Мэтт безучастно сказал:

— Окно открыто. А было закрыто и заперто. Я сам проверял Взгляд Бена сосредоточился на верхней кромке безупречно выглаженной простыни. Там была одна-единственная капля крови, засохшая до темного бордо.

— По-моему, он не дышит, — сказал Мэтт.

Бен сделал пару шагов вперед, потом остановился.

— Майк? Майк Райерсон. Просыпайтесь, Майк.

Никакого ответа. Ресницы Майка аккуратно лежали на щеках. Взлохмаченные волосы свободно рассыпались по лбу. Бен подумал, что в первом нежном свете утра Майк был не просто красив —он был прекрасен, как профиль греческой статуи. На щеках цвел легкий румянец, а тело было начисто лишено той мертвенной бледности, о которой говорил Мэтт — только здоровые тона кожи. — Конечно, он дышит, — сказал Бен с легким нетерпением. — Просто заспал ся. Майк… — Он протянул руку и несильно потряс Райерсона. Свободно переброшенная через грудь левая рука Майка вяло свалилась с кровати, стукнув костяшками пальцев об пол, словно Райерсон спрашивал позволения войти.

Мэтт шагнул вперед, взял эту вялую руку и прижал указательный палец к запястью:

— Пульса нет.

Он хотел было отпустить ее, вспомнил жуткий быстрый стук костяшек по полу и положил руку Райерсону поперек груди.
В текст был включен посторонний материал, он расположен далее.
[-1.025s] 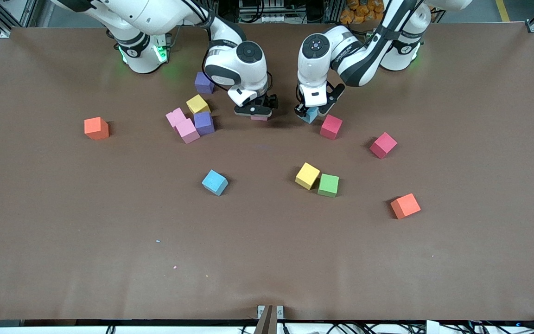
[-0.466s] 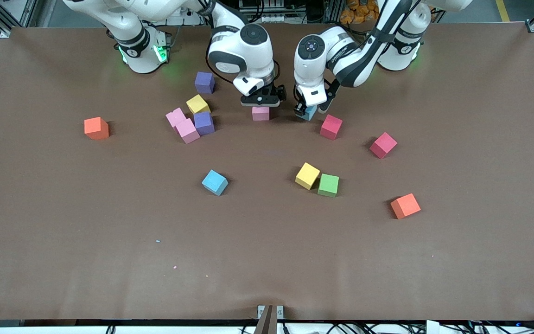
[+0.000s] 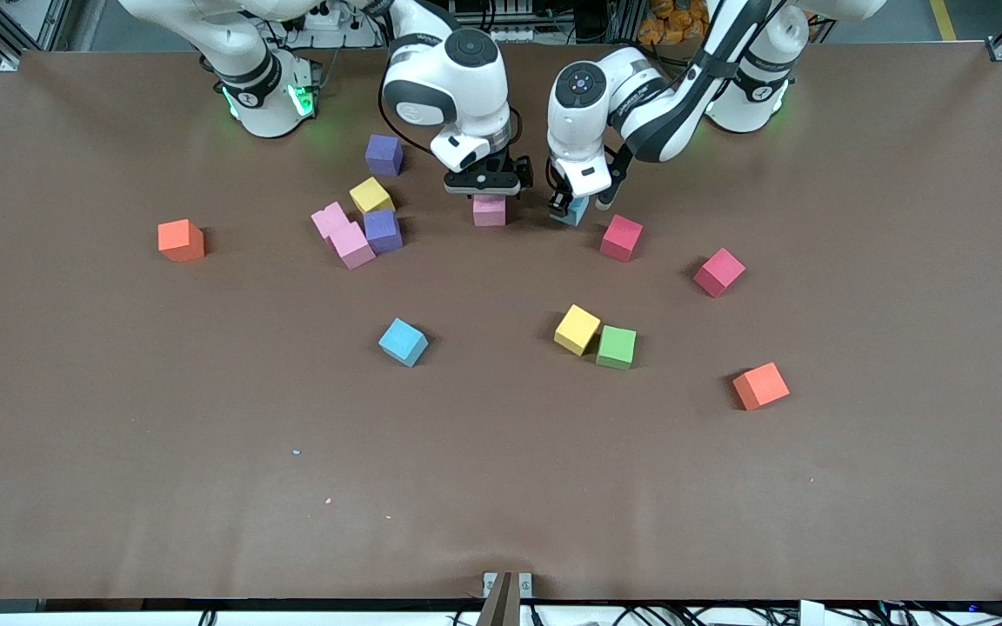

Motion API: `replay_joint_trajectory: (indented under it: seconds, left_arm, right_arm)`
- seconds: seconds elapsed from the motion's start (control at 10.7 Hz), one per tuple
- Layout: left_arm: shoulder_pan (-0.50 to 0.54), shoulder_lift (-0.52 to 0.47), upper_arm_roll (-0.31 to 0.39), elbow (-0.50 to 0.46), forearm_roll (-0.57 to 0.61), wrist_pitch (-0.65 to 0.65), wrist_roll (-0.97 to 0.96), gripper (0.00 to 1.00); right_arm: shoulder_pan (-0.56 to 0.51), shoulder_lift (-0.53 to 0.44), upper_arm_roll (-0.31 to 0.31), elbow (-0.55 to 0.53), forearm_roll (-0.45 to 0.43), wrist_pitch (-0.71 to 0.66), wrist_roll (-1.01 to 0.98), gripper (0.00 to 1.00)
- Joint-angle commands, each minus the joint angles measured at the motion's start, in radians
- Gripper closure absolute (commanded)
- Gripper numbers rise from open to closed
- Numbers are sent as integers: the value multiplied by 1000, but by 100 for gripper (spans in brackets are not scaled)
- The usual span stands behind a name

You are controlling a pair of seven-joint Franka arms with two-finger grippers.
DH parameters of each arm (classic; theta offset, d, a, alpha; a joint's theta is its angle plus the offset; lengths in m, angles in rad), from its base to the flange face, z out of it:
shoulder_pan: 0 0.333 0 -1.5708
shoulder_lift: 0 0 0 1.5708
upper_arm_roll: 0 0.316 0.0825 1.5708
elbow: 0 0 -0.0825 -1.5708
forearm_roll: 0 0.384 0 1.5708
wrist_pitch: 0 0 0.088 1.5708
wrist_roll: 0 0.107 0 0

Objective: Arrange 11 blocks into digit 3
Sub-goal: 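Place the pink and cyan blocks side by side with both grippers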

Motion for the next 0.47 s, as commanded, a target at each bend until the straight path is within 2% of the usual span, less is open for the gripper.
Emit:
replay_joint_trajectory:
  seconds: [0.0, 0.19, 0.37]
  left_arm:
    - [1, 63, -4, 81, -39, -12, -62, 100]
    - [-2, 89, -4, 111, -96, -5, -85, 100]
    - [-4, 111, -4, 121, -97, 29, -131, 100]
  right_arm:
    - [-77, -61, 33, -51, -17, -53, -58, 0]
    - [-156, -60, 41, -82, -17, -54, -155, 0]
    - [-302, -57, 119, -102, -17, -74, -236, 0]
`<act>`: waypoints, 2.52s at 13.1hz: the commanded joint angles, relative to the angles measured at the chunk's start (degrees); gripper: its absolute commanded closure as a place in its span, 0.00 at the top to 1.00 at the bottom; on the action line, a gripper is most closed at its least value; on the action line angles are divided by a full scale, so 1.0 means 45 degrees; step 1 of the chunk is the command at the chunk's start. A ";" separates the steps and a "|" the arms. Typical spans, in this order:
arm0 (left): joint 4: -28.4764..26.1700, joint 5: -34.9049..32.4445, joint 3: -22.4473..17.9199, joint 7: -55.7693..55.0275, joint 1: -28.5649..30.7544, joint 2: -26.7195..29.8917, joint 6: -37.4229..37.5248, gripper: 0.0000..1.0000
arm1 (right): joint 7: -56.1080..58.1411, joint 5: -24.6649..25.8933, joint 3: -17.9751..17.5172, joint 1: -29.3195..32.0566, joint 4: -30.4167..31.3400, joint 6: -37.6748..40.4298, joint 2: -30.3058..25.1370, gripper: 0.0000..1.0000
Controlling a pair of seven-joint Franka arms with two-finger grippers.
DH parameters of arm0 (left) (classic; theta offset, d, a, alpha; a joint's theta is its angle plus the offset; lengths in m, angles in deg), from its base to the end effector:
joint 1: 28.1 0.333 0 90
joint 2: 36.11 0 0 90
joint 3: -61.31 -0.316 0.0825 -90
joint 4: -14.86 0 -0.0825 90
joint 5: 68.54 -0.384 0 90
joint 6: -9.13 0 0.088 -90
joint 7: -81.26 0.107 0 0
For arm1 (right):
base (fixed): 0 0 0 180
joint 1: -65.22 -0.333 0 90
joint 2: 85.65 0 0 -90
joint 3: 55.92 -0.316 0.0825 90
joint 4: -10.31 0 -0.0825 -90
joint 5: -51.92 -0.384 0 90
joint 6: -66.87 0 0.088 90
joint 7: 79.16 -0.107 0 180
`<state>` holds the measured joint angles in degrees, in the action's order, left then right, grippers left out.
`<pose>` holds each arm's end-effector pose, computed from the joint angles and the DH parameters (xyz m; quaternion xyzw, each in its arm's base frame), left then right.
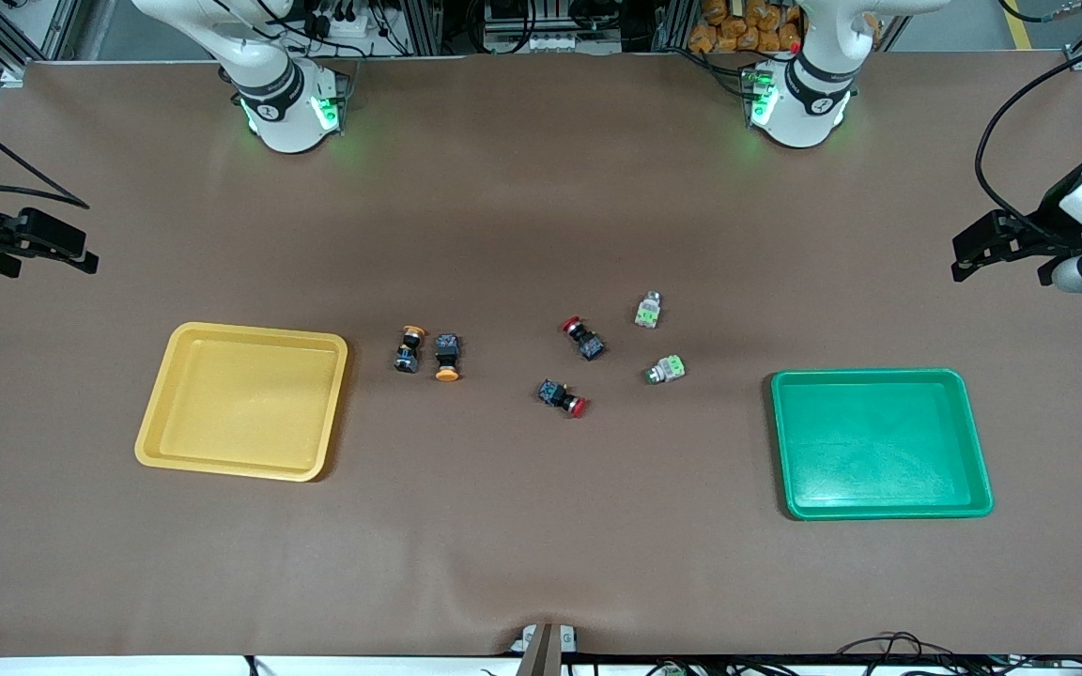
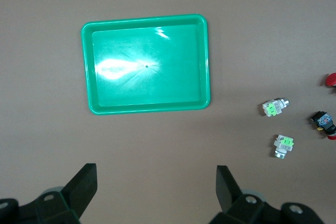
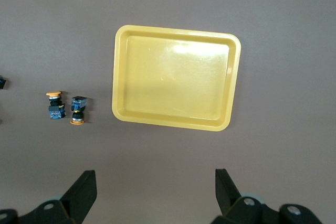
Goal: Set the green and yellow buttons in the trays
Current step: 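Move the left gripper down to the green-capped button near the center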
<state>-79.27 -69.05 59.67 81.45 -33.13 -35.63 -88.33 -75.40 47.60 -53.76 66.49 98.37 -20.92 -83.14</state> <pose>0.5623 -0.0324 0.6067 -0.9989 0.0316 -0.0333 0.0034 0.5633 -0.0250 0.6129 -0.9990 -0.0034 0.0219 0.0383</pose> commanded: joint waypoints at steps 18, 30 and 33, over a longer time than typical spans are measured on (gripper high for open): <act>0.0098 0.0171 0.0560 -0.1524 -0.2395 -0.3601 -0.0856 1.00 | -0.0037 0.0042 -0.0264 -0.0202 -0.0291 0.0272 0.0066 1.00; -0.1720 -0.1898 0.0970 -0.0395 -0.5248 -0.6256 -0.5973 1.00 | -0.0018 0.0101 -0.0264 -0.0495 -0.0018 0.1286 0.0751 1.00; -0.1700 -0.1861 0.0990 0.2058 -0.5075 -0.7019 -0.7691 1.00 | -0.0036 0.0081 -0.0264 -0.0514 0.0021 0.1268 0.1082 1.00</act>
<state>-87.04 -76.52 64.05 84.37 -57.14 -65.44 -119.15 -75.46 47.59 -55.15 64.60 98.64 -15.32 -79.22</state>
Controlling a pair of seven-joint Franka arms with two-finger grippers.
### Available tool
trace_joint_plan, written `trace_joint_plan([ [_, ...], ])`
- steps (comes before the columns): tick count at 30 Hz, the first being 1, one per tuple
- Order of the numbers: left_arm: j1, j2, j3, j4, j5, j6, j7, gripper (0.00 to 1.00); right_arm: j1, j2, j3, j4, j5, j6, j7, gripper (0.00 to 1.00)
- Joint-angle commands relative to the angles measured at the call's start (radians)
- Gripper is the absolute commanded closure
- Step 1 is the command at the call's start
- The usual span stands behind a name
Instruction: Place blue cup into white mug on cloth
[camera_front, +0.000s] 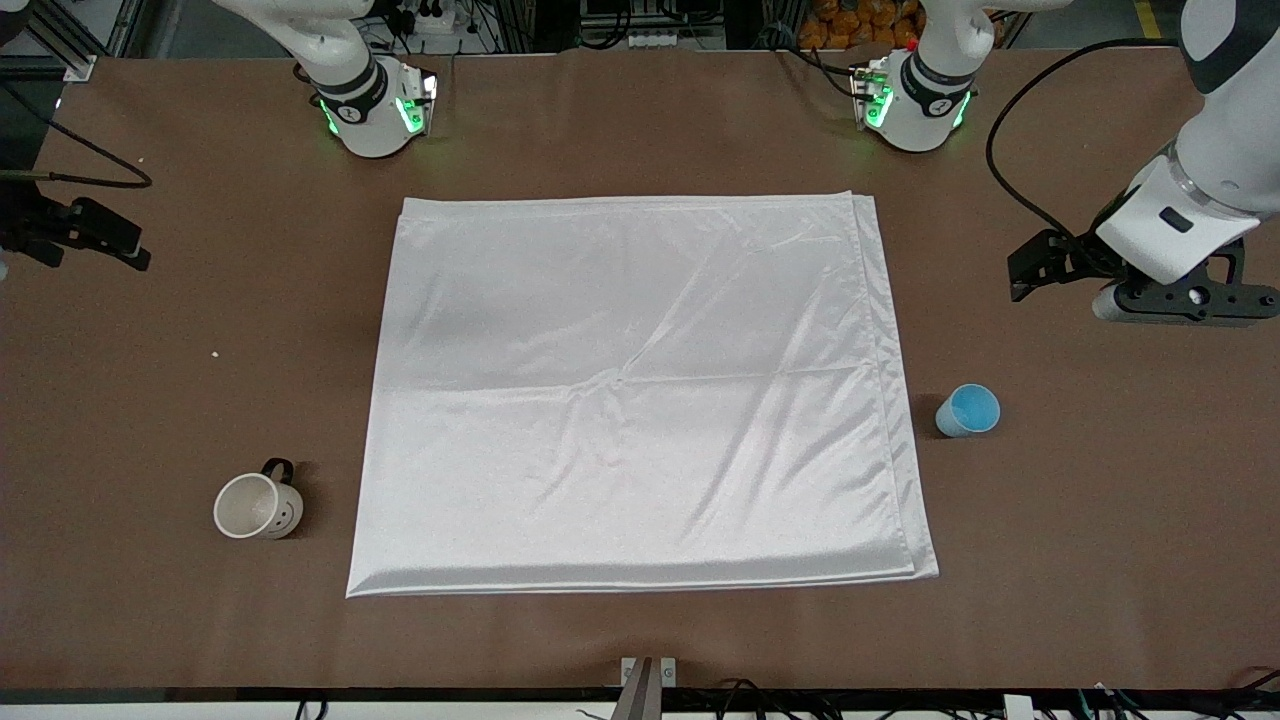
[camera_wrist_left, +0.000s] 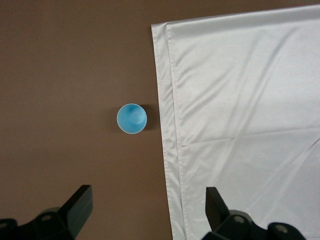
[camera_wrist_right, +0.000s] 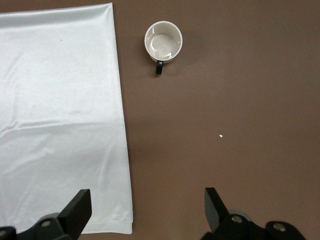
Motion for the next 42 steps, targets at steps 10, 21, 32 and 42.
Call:
trace_joint_plan([
  [10,0.006,0.004,-0.001,0.006,-0.006,0.006,-0.005,0.0,-0.014,0.007,0.007,0.02,-0.003,-0.02,0.003,0.0],
  [21,0.016,0.01,-0.001,-0.005,-0.008,0.006,-0.003,0.0,-0.015,0.046,0.007,0.013,-0.003,-0.005,0.003,0.0],
  [32,0.036,0.021,0.0,-0.071,-0.006,0.041,-0.003,0.0,-0.024,0.151,0.009,0.007,-0.002,0.009,0.003,0.0],
  [42,0.058,0.079,0.0,-0.095,-0.003,0.104,0.003,0.0,-0.024,0.273,0.009,-0.054,0.003,0.17,0.003,0.0],
])
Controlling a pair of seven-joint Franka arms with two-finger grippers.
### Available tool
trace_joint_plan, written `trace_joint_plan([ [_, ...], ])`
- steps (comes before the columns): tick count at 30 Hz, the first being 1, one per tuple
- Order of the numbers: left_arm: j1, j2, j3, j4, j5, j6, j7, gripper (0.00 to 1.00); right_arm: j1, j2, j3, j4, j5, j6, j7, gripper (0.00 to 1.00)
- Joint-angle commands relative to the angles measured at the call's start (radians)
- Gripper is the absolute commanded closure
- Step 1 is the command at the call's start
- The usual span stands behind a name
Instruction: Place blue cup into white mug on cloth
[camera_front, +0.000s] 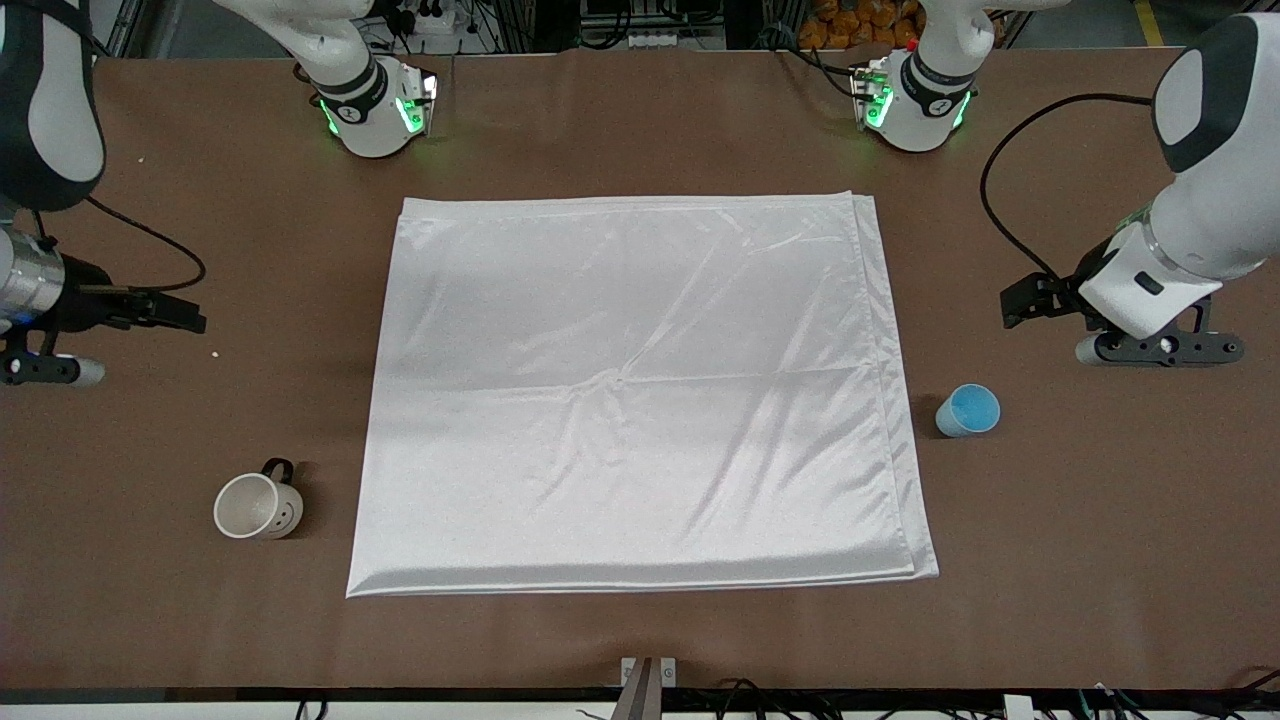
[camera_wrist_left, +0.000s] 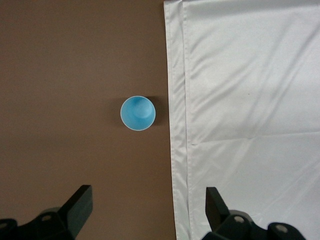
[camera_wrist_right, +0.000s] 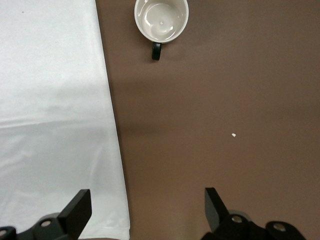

Та снова заскользила вниз. Он, скривившись, вернул ее на место и устроил попрочнее У Бена не укладывалось в голове. Райерсон спал, должен был спать. Хороший цвет лица, явная гибкость мышц, губы, приоткрытые словно для вдоха… его захлестнула нереальность. Он дотронулся запястьем до плеча Райерсона и почувствовал, что кожа холодная. Послюнив палец, он подержал его перед полуоткрытыми губами. Ничего. Ни малейшего дуновения.

Они с Мэттом переглянулись.

— А отметины на шее? — спросил Мэтт.

Бен взял подбородок Райерсона в ладони и стал осторожно поворачивать голову Майка. Та щека, которую было видно, легла на подушку. От этого левая рука сместилась, и костяшки снова стукнули об пол.

На шее Майка Райерсона не было никаких отметин.

4

Они опять сидели за столом на кухне. Было 5:35 утра. К ним доносилось басистое мычание коров Гриффена, которых гнали на восточное пастбище —вниз по холму, за полосу кустарника и подлеска, скрывающую от глаз Тэггарт-Стрит.